## What you need to do
Reproduce the opening lines of the records exactly, up to and including the line in which "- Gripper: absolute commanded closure" occurs.

———

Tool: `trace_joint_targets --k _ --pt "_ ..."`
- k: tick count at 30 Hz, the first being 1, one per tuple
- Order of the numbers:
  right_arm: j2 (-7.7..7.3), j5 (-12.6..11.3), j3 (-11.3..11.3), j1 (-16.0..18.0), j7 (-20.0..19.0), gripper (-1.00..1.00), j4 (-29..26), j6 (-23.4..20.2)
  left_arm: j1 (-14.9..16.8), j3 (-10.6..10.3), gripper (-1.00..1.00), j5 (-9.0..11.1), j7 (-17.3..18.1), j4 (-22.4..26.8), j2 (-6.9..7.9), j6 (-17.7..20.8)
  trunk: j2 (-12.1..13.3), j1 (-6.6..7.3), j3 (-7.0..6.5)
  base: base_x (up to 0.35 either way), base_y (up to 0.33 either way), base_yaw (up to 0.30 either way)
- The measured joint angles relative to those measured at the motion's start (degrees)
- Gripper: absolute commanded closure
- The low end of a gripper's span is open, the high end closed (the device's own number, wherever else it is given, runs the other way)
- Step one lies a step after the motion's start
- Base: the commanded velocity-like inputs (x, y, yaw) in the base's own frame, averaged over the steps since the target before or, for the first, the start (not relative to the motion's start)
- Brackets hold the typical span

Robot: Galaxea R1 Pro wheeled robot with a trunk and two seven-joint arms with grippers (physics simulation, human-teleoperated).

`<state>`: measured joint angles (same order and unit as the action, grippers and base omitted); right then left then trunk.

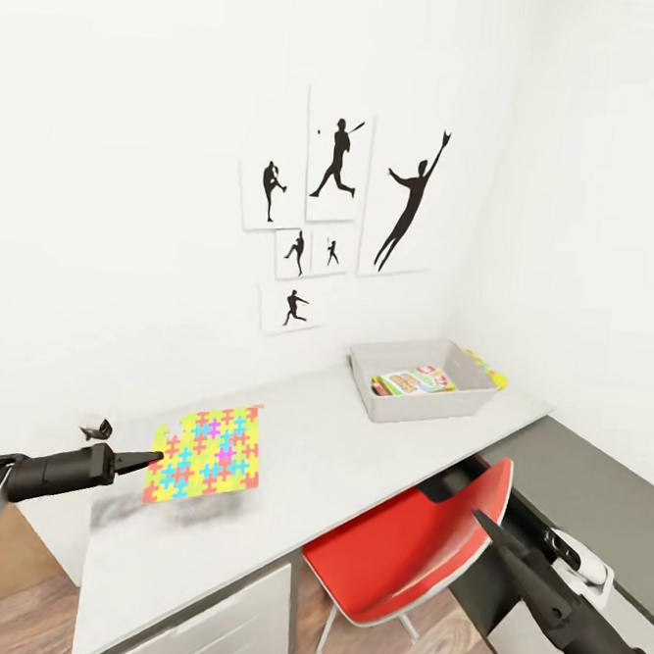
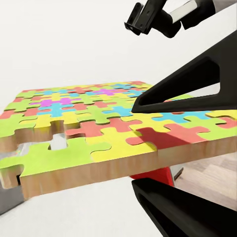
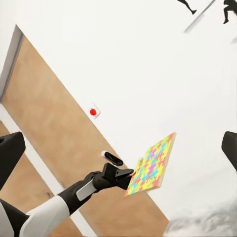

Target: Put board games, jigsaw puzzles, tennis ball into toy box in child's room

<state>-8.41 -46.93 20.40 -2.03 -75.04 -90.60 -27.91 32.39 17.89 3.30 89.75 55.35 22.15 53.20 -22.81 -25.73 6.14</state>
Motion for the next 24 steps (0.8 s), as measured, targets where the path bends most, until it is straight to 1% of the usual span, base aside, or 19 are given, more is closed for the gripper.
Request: trace_joint_targets --k 9,13,17,19,21,22,24 --pt "-0.07 0.02 0.00 -0.01 0.04 -1.00 0.00 0.00 0.00 0.05 1.00 0.00 0.00 0.08 0.07 -0.09 0.00 0.00 -0.69 0.186 -0.239 -0.202" --pt "-0.09 -0.05 0.23 -0.01 0.00 -1.00 0.01 -0.05 -0.14 0.24 1.00 0.02 0.01 1.52 0.13 -0.05 -0.01 -0.03 -1.00 0.074 -0.104 -0.202" --pt "-0.12 -0.05 1.78 -0.05 -0.01 -1.00 0.51 -0.14 -0.09 0.39 1.00 0.01 0.01 3.40 -0.16 0.41 0.00 -0.02 -1.30 0.014 -0.020 -0.202" --pt "-0.14 -0.05 2.41 -0.07 -0.09 -1.00 0.90 -0.19 0.15 0.31 1.00 0.00 0.01 4.15 -0.22 1.50 0.01 -0.02 -1.45 0.005 -0.007 -0.202" --pt "-0.17 -0.06 3.39 -0.31 -0.86 -1.00 1.22 -0.22 0.47 0.26 1.00 -0.01 0.01 4.92 -0.30 4.05 0.01 -0.02 -1.61 0.002 -0.003 -0.202" --pt "-0.19 -0.06 3.74 -0.41 -1.23 -1.00 1.28 -0.23 0.63 0.25 1.00 -0.03 0.01 5.12 -0.31 4.52 0.01 -0.02 -1.68 0.001 -0.002 -0.202" --pt "-0.19 -0.08 5.40 -0.69 -2.92 -1.00 1.55 -0.23 2.26 0.24 1.00 0.03 0.00 5.94 -0.66 5.65 0.01 -0.02 -1.84 0.001 -0.001 -0.202"
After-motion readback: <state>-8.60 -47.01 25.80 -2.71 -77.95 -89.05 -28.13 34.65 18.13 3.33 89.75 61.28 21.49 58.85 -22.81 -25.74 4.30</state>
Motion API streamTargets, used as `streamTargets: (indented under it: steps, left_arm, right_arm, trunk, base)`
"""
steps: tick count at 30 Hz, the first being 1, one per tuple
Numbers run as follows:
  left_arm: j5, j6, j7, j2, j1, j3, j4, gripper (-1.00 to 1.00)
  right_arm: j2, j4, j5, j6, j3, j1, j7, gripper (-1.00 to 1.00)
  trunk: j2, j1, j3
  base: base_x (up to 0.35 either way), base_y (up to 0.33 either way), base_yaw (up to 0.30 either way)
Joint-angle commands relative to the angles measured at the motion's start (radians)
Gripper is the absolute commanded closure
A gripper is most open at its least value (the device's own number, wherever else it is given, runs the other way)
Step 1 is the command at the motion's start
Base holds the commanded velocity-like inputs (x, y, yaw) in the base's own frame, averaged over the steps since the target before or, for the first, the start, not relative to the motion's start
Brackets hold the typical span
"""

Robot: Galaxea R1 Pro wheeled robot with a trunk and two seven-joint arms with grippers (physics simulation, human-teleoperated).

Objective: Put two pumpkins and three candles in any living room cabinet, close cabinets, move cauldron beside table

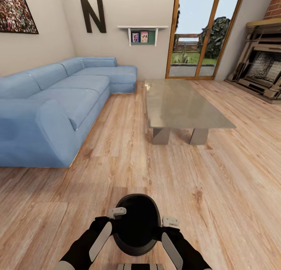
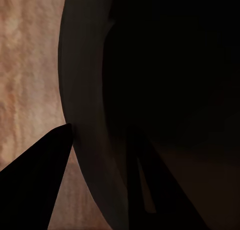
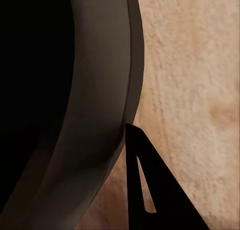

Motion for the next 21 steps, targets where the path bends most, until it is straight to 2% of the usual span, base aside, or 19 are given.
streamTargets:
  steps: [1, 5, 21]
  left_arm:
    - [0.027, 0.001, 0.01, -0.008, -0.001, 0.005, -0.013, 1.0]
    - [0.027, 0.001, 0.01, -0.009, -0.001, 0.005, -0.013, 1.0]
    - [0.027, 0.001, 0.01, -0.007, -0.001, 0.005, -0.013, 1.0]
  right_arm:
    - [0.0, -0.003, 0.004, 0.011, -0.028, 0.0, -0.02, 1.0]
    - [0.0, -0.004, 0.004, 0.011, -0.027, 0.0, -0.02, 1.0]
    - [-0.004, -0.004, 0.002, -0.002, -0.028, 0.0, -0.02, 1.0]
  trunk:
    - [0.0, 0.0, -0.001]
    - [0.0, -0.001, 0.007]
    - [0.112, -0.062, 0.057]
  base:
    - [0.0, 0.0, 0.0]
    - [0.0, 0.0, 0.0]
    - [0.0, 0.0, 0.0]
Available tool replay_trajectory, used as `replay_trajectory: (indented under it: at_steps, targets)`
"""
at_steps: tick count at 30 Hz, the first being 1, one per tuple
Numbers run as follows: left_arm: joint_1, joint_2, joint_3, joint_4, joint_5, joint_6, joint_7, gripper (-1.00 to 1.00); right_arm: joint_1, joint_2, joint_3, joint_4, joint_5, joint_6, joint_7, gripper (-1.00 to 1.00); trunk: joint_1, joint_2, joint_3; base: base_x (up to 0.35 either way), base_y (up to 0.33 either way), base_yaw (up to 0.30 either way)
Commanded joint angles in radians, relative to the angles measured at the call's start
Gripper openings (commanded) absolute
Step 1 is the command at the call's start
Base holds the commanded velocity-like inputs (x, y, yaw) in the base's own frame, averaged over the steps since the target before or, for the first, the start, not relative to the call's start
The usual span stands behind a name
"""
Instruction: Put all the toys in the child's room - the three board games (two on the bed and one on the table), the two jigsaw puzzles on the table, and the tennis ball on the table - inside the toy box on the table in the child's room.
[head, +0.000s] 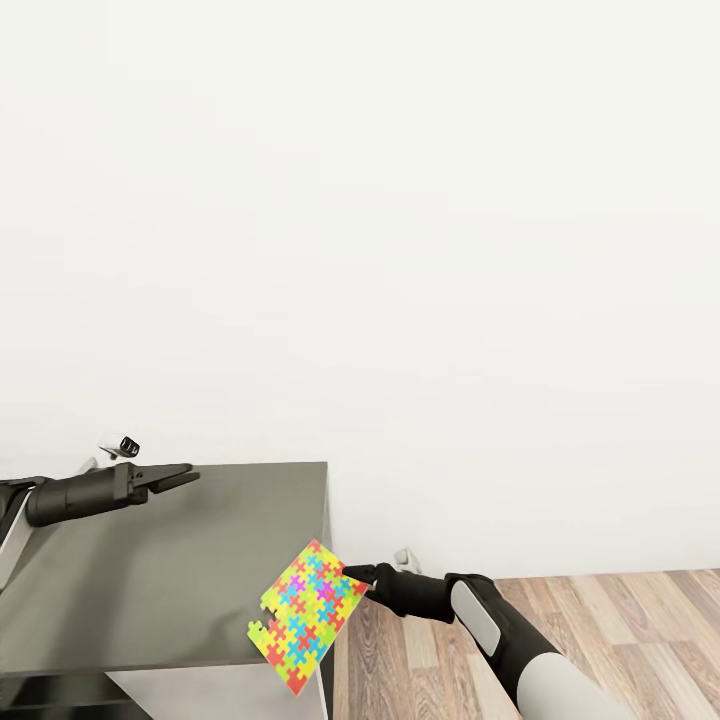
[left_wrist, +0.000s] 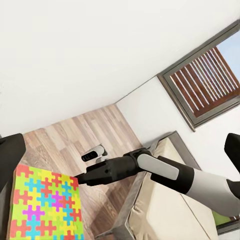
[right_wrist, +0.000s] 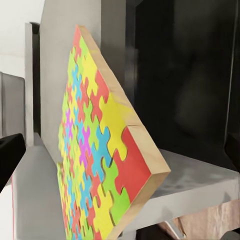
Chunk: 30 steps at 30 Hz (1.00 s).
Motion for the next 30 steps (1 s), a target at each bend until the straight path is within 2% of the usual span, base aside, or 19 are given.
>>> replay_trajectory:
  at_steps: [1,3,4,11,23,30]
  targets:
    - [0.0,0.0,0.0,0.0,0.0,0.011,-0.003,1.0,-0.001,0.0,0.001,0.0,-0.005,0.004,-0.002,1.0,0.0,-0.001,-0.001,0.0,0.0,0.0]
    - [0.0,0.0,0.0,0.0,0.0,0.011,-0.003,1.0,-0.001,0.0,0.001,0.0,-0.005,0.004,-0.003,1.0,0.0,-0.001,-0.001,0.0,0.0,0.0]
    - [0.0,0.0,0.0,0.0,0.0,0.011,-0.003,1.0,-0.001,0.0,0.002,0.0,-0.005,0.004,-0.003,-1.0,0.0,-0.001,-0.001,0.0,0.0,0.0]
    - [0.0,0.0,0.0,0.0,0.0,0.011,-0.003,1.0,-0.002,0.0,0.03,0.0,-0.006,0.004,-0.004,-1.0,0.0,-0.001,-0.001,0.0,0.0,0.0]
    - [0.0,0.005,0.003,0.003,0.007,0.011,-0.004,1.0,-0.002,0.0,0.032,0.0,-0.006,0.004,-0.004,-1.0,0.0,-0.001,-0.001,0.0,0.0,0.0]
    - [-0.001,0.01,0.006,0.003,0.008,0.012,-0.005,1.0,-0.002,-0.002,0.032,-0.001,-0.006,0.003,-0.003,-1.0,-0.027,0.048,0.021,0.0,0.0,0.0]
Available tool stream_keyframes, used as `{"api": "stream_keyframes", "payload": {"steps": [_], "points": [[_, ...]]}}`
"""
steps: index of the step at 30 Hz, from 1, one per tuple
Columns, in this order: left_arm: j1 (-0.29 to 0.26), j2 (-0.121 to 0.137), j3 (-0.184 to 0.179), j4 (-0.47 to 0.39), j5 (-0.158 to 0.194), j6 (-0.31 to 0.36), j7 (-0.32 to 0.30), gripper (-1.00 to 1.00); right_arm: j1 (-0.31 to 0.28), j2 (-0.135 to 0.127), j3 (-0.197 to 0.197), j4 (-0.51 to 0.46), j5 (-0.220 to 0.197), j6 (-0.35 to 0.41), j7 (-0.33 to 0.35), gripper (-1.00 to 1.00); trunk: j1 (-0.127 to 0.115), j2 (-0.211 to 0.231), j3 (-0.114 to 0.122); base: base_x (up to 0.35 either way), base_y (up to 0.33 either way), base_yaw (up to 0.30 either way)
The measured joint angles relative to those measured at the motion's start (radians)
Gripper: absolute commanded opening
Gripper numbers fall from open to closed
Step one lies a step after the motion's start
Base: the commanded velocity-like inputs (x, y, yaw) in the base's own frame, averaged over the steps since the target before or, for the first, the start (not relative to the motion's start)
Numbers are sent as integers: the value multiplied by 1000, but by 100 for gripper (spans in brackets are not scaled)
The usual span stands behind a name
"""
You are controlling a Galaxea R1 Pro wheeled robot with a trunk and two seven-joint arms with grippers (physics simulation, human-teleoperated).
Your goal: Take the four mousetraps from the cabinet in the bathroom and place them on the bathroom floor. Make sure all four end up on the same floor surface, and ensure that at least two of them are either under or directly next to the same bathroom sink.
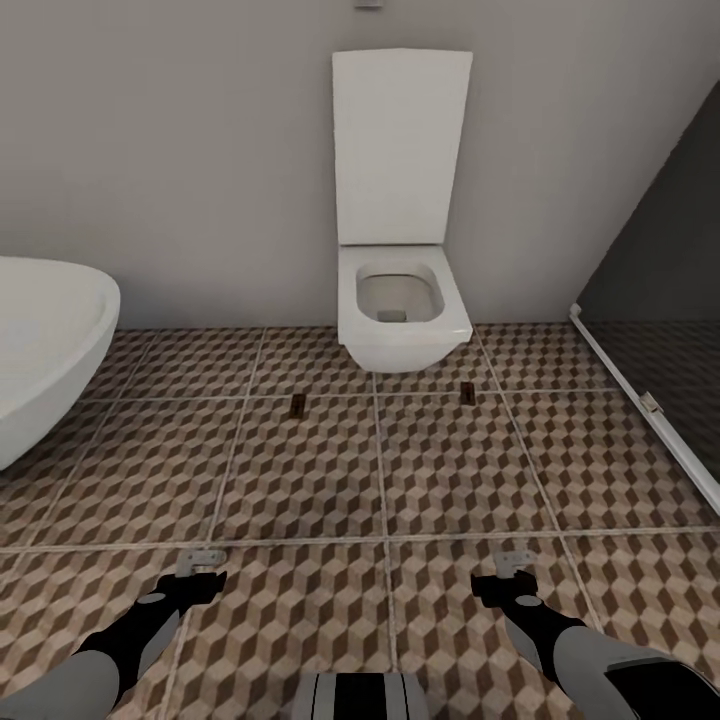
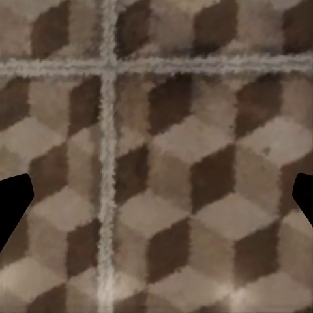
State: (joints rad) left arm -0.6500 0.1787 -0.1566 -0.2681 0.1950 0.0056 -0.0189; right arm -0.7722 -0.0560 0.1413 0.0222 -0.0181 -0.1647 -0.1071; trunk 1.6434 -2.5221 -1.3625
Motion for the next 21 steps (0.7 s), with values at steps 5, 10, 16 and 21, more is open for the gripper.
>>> {"api": "stream_keyframes", "payload": {"steps": [5,10,16,21], "points": [[0,0,0,0,0,0,0,100,0,-1,0,0,0,1,0,100,0,0,0,-6,3,0],[0,0,0,0,0,0,0,100,0,-1,0,0,0,1,0,100,0,0,0,-2,1,0],[0,0,0,0,0,0,0,100,0,-1,0,0,0,1,0,100,0,0,0,0,0,0],[0,0,0,0,0,0,0,100,0,-1,0,0,0,4,0,100,0,0,0,0,0,0]]}}
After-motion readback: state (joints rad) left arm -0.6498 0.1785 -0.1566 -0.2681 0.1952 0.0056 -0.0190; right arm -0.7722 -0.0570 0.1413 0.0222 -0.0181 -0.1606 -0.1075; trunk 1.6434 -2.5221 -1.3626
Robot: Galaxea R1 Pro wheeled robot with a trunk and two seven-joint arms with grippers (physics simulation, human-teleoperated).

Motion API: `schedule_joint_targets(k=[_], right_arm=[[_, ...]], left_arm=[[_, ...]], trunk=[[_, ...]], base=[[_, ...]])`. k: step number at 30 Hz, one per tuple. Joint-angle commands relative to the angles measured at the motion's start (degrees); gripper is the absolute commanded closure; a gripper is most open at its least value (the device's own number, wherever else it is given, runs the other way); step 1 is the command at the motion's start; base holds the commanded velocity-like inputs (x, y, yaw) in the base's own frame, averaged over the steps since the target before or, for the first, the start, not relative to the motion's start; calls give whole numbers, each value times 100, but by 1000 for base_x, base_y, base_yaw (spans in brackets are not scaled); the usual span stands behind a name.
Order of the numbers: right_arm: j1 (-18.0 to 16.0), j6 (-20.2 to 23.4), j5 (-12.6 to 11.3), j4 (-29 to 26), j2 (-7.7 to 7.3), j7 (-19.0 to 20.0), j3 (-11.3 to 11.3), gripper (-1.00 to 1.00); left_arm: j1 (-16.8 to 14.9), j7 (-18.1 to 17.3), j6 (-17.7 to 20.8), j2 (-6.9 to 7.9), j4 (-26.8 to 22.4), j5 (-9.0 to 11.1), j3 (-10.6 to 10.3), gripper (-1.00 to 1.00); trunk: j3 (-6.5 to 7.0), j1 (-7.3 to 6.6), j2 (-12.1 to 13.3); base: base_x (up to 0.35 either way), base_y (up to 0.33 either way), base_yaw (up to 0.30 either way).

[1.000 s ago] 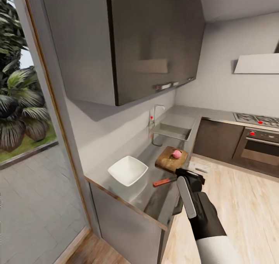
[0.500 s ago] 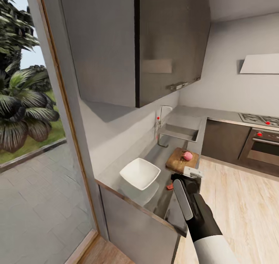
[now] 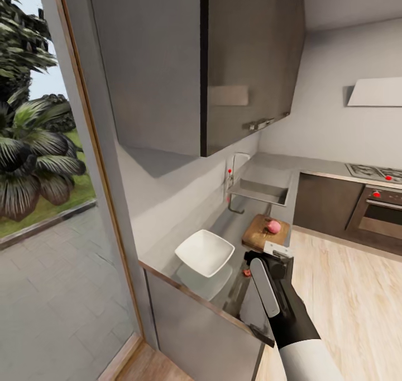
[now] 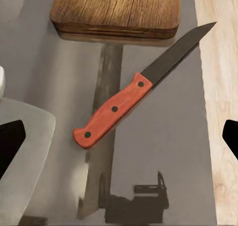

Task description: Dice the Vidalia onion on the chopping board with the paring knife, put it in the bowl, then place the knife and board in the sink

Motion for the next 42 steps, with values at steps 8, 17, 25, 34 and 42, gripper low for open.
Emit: schedule_joint_targets(k=[8, 17, 25, 34, 42], right_arm=[[-5, 9, -176, -4, 0, -59, 1, -100], [-5, 5, -183, -4, 0, -59, -3, -100], [-5, 4, -171, 15, 0, -59, -395, -100], [-5, -12, -167, 139, 0, -59, -844, -100], [-5, -24, -167, 276, 0, -59, -852, -100]], left_arm=[[2, -58, 6, 4, -6, 60, 18, -100], [2, -58, 6, 1, -6, 60, 18, -100], [2, -58, 6, -7, 2, 60, 18, -100], [2, -58, 7, -4, 50, 60, 18, -100], [2, -58, 8, 0, 55, 60, 18, -100]], trunk=[[-8, 5, -9], [-8, 5, -9], [-8, 5, -9], [-8, 5, -9], [-25, 5, -9]], base=[[251, 0, 0], [54, 0, 0], [31, 0, 0], [1, 0, 0], [0, 0, 0]])
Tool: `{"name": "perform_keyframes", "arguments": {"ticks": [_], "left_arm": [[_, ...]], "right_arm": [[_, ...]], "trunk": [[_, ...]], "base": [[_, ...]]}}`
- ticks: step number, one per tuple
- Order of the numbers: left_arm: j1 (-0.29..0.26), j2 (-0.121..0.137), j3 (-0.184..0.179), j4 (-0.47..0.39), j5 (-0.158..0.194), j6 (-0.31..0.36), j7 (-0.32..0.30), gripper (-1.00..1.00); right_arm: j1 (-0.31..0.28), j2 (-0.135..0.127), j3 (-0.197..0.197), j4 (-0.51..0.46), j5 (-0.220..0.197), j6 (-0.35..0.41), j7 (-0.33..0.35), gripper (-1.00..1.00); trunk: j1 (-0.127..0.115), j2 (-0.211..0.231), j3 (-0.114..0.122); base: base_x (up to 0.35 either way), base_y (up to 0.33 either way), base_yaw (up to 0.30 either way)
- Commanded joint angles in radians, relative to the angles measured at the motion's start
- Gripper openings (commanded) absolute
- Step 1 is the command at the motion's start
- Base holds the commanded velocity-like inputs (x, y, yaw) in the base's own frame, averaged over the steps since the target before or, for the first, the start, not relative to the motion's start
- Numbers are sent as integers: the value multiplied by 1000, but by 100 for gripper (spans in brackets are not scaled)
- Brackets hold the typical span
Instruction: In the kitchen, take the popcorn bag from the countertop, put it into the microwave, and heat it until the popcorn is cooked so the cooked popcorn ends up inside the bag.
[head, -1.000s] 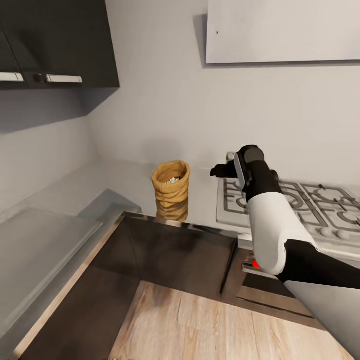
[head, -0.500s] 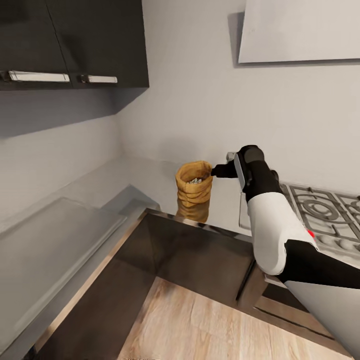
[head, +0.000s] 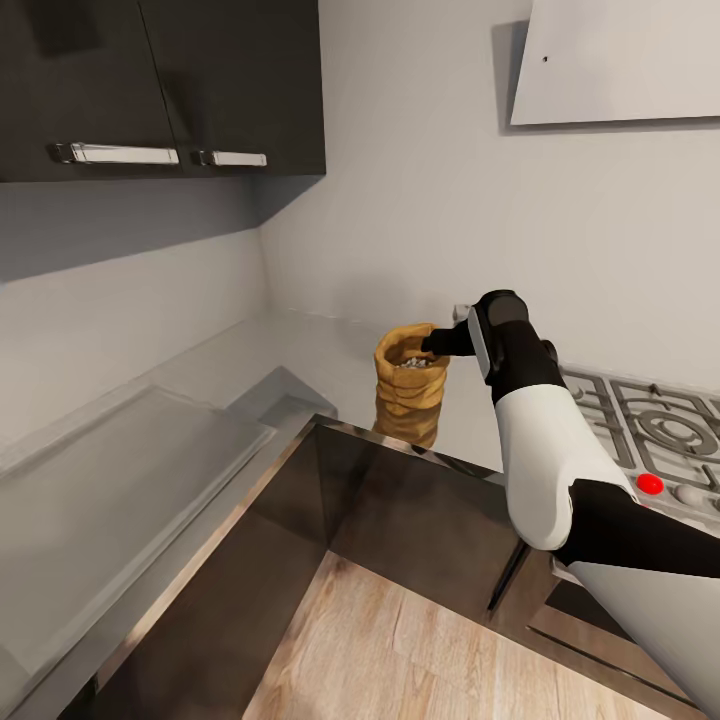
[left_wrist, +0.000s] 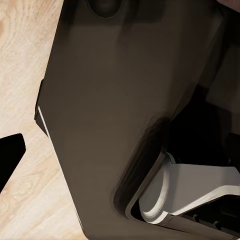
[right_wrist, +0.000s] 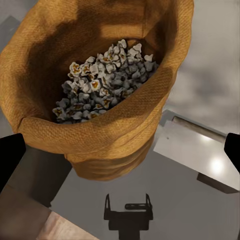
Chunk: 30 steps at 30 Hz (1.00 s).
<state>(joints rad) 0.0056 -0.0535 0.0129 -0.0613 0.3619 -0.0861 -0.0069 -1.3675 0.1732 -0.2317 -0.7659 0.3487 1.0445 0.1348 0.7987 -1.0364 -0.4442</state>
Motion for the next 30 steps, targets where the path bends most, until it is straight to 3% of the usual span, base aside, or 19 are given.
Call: {"name": "perform_keyframes", "arguments": {"ticks": [1,6,12,23,30], "left_arm": [[1,0,1,-2,5,-1,-1,100],[1,0,1,-2,5,-1,-1,100],[1,0,1,-2,6,-1,2,100],[1,0,2,-2,6,-1,4,100],[1,0,1,-2,6,-1,4,100]], "right_arm": [[-1,1,-5,-1,10,3,9,100],[-1,1,1,-5,16,3,-2,100],[-1,1,0,-15,9,3,-88,100],[-1,1,-2,-27,6,3,-91,100],[-1,1,-1,-32,8,3,-90,100]], "trunk": [[0,-1,-1],[0,-1,-1],[0,-1,-1],[0,-1,-1],[0,-1,-1]], "base": [[0,0,0],[0,0,0],[0,0,0],[0,0,7],[0,0,230]]}}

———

## Output of the exercise
Tool: `trace_joint_targets --k _ --pt "_ ..."`
- k: tick count at 30 Hz, the first being 1, one per tuple
- Order of the numbers:
  right_arm: j2 (-7.7..7.3), j5 (-12.6..11.3), j3 (-11.3..11.3), j1 (-16.0..18.0), j7 (-20.0..19.0), gripper (-1.00..1.00), j4 (-29..26), j6 (-23.4..20.2)
  left_arm: j1 (-14.9..16.8), j3 (-10.6..10.3), gripper (-1.00..1.00), j5 (-9.0..11.1), j7 (-17.3..18.1), j4 (-22.4..26.8), j2 (-6.9..7.9), j6 (-17.7..20.8)
  trunk: j2 (-12.1..13.3), j1 (-6.6..7.3), j3 (-7.0..6.5)
  base: base_x (up to 0.35 either way), base_y (up to 0.33 either way), base_yaw (up to 0.30 either way)
- The measured joint angles relative to those measured at the motion's start (degrees)
- Gripper: absolute commanded closure

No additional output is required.